▶ [The task]
In the records below, begin at the line containing "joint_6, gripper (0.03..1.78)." and end at the line containing "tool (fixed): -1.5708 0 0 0"; quote every line in that span exactly, including both boundary lines, and no others.

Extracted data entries
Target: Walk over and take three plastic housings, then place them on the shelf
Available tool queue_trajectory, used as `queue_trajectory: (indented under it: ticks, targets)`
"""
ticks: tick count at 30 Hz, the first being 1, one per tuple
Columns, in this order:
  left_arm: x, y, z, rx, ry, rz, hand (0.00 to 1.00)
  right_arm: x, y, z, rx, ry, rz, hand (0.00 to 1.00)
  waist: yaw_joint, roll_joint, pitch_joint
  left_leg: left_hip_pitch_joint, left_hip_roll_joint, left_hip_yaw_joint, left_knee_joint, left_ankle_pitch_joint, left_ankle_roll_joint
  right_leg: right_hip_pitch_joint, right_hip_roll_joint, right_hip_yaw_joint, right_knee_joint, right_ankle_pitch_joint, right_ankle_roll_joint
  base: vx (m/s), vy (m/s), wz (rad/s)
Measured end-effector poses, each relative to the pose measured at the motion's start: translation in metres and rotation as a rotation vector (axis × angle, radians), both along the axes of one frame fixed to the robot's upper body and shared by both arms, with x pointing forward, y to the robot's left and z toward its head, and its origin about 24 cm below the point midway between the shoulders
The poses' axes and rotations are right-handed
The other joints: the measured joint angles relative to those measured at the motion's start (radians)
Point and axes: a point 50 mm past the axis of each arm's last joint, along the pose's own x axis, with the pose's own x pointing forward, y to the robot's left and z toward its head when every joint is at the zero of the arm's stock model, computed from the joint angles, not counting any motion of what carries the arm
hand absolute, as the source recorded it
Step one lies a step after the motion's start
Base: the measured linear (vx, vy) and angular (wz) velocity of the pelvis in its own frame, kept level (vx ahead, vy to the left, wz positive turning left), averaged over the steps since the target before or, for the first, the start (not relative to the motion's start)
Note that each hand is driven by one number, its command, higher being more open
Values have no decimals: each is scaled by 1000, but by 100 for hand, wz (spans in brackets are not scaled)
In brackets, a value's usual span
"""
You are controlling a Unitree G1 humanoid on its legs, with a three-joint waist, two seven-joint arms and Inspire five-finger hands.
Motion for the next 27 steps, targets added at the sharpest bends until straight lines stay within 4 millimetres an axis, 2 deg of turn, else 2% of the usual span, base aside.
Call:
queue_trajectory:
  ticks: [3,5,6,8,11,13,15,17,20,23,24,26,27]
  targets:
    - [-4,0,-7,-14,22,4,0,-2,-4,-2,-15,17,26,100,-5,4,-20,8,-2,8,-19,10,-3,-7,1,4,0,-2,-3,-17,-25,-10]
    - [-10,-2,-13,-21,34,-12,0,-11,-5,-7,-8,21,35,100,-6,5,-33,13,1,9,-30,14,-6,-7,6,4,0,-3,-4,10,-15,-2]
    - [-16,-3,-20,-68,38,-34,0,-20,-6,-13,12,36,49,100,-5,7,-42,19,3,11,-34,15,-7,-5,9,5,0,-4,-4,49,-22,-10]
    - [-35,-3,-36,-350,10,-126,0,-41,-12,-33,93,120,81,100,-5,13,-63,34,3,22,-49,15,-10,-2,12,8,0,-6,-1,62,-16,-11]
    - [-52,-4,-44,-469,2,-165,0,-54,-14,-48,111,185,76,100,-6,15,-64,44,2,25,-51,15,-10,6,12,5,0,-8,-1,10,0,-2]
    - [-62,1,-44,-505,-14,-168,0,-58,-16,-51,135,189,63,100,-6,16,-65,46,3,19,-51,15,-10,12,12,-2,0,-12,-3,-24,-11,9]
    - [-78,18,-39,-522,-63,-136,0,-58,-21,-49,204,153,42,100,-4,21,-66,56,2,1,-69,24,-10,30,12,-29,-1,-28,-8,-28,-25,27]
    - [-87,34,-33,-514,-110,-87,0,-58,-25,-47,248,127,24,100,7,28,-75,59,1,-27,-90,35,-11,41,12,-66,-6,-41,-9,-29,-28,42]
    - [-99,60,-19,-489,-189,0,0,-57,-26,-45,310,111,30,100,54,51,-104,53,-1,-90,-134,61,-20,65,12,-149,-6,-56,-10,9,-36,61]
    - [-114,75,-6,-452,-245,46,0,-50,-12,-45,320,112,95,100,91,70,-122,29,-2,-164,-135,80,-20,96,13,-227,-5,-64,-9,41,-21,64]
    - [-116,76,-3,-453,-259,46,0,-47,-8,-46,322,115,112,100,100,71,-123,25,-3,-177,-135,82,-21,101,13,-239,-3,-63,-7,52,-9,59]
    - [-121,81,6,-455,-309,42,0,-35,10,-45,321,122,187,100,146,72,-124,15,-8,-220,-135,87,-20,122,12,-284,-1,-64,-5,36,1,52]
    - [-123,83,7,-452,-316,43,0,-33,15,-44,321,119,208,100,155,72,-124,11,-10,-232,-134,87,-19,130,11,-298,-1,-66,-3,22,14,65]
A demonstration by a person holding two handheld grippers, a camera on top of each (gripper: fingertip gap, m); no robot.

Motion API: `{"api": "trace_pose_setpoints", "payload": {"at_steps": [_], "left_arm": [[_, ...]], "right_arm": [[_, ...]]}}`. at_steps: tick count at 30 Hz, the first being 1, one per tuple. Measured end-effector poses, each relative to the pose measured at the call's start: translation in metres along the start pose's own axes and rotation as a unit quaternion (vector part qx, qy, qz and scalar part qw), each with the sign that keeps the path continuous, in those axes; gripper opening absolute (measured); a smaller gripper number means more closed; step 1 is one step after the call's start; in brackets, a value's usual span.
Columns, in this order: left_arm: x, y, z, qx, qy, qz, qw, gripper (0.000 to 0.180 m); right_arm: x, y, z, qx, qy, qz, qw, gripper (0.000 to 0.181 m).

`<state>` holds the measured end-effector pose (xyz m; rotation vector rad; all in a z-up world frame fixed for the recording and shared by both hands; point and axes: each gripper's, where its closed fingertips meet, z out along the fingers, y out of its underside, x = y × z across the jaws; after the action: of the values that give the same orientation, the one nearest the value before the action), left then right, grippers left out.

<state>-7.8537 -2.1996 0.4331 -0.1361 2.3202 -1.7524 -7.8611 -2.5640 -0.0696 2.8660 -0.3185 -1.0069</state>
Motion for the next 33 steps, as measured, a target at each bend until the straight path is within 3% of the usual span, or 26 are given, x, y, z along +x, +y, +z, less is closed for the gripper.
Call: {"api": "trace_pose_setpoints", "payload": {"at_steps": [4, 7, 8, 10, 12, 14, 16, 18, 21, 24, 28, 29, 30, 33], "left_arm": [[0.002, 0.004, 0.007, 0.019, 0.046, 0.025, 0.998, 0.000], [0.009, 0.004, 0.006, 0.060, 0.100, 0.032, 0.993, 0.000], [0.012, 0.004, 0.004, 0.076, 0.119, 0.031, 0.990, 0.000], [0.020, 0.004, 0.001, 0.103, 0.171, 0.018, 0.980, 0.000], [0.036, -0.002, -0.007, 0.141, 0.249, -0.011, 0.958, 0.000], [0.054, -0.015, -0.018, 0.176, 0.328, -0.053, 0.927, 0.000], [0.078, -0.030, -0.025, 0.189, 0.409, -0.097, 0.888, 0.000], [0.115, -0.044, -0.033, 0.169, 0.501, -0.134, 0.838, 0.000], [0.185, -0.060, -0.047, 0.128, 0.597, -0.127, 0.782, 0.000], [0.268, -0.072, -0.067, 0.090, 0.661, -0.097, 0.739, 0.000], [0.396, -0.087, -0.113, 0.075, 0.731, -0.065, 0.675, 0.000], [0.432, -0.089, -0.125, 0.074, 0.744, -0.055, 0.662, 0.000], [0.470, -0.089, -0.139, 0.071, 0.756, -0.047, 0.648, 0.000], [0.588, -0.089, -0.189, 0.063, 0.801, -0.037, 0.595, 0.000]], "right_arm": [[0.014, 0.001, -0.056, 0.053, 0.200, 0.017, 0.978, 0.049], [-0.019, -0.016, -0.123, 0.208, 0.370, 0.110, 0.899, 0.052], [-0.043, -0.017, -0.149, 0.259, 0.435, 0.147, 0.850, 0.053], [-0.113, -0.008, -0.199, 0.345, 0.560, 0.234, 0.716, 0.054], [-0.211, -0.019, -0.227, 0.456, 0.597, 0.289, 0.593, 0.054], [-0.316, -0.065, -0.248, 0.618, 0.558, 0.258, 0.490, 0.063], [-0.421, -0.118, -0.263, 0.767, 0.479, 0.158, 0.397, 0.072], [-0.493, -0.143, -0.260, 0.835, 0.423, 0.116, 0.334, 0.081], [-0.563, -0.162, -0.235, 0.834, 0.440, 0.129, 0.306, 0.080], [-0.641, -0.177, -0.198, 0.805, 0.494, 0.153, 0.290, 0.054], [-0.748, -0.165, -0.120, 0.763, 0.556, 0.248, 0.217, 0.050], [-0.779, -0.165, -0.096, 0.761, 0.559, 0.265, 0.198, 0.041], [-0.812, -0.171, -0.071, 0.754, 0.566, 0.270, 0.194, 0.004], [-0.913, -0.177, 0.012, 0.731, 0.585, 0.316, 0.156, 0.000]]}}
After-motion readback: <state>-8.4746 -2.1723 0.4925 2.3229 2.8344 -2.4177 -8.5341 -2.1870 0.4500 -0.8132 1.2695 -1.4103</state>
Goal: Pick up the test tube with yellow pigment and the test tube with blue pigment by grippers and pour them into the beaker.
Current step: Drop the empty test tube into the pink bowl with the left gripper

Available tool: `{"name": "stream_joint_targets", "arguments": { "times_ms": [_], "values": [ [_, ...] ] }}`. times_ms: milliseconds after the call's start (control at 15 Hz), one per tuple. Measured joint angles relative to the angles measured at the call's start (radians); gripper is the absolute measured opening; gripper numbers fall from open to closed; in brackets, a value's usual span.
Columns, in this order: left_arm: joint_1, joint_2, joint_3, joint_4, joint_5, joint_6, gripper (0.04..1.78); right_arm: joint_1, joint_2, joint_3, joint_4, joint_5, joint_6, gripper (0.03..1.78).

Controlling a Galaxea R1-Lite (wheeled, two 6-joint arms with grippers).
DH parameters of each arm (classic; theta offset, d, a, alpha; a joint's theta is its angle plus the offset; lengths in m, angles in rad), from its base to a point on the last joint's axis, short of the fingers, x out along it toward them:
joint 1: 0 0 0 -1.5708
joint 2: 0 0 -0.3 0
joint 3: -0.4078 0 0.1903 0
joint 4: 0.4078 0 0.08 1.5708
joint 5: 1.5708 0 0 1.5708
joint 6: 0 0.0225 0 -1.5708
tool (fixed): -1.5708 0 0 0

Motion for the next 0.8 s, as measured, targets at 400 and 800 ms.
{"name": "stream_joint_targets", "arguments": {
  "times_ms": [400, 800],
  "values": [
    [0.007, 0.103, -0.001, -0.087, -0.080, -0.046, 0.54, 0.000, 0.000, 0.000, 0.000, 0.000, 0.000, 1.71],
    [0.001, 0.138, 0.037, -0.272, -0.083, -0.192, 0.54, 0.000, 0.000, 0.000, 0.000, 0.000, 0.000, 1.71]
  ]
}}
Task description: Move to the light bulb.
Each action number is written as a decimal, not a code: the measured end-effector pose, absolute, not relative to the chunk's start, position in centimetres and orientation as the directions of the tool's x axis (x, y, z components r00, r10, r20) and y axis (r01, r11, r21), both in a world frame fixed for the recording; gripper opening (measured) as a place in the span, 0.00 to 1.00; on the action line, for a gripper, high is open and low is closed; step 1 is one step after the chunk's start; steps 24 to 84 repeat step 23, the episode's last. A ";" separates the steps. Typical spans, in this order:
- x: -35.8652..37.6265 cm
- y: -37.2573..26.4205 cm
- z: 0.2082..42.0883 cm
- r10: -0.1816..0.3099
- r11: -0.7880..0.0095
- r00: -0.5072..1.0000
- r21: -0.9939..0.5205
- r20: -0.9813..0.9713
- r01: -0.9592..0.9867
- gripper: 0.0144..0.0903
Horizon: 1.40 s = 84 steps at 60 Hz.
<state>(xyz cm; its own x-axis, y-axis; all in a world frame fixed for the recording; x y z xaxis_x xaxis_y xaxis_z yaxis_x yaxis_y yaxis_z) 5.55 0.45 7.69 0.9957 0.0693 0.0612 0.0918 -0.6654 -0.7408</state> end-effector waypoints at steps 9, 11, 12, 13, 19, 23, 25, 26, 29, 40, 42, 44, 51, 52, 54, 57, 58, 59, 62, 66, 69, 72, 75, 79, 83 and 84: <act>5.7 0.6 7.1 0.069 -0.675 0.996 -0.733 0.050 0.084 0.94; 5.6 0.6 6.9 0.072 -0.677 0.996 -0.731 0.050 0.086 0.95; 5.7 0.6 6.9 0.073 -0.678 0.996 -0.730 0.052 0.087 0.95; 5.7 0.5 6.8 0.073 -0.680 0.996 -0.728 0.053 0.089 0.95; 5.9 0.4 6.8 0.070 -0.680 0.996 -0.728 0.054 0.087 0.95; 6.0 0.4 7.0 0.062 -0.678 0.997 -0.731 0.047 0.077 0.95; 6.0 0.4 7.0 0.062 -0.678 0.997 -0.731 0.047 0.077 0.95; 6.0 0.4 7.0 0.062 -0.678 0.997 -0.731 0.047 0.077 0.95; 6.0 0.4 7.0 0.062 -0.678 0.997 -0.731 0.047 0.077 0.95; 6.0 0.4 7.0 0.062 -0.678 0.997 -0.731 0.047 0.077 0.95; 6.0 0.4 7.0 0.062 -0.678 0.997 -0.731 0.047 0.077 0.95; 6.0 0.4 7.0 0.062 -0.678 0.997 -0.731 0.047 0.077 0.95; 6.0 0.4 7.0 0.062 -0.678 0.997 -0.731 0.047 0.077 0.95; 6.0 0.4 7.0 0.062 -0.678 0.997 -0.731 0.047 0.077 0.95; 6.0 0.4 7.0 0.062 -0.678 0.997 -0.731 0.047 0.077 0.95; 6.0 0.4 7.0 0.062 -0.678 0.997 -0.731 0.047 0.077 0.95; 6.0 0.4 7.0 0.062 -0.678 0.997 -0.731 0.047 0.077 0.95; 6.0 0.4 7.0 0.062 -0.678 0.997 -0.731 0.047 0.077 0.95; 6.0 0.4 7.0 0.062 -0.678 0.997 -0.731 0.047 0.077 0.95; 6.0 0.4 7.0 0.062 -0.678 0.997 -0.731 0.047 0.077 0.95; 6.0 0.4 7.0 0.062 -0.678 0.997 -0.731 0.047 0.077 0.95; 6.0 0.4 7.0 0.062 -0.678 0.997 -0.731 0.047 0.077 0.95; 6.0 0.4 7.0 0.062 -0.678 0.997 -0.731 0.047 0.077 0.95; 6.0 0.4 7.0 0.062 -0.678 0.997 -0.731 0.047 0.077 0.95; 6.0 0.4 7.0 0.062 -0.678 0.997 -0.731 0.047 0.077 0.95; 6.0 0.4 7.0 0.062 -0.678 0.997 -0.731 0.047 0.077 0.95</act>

▶ [The answer]
Columns, in this order: left_arm: joint_1, joint_2, joint_3, joint_4, joint_5, joint_6, gripper (0.04..1.78); right_arm: joint_1, joint_2, joint_3, joint_4, joint_5, joint_6, gripper (0.03..1.78).

Controlling a Galaxea R1-Lite (wheeled, two 6-joint arms with grippers).
DH parameters of each arm (classic; theta offset, d, a, alpha; a joint's theta is its angle plus the offset; lengths in m, angles in rad), from its base to a point on the last joint's axis, short of the fingers, x out along it toward them:
joint 1: 0 0 0 -1.5708
joint 2: 0 0 -0.3 0
joint 3: -0.4078 0 0.1903 0
joint 4: 0.4078 0 0.08 1.5708
joint 5: 1.5708 0 0 1.5708
joint 6: 0 0.0225 0 -1.5708
tool (fixed): -1.5708 0 0 0

The answer has been written out completely.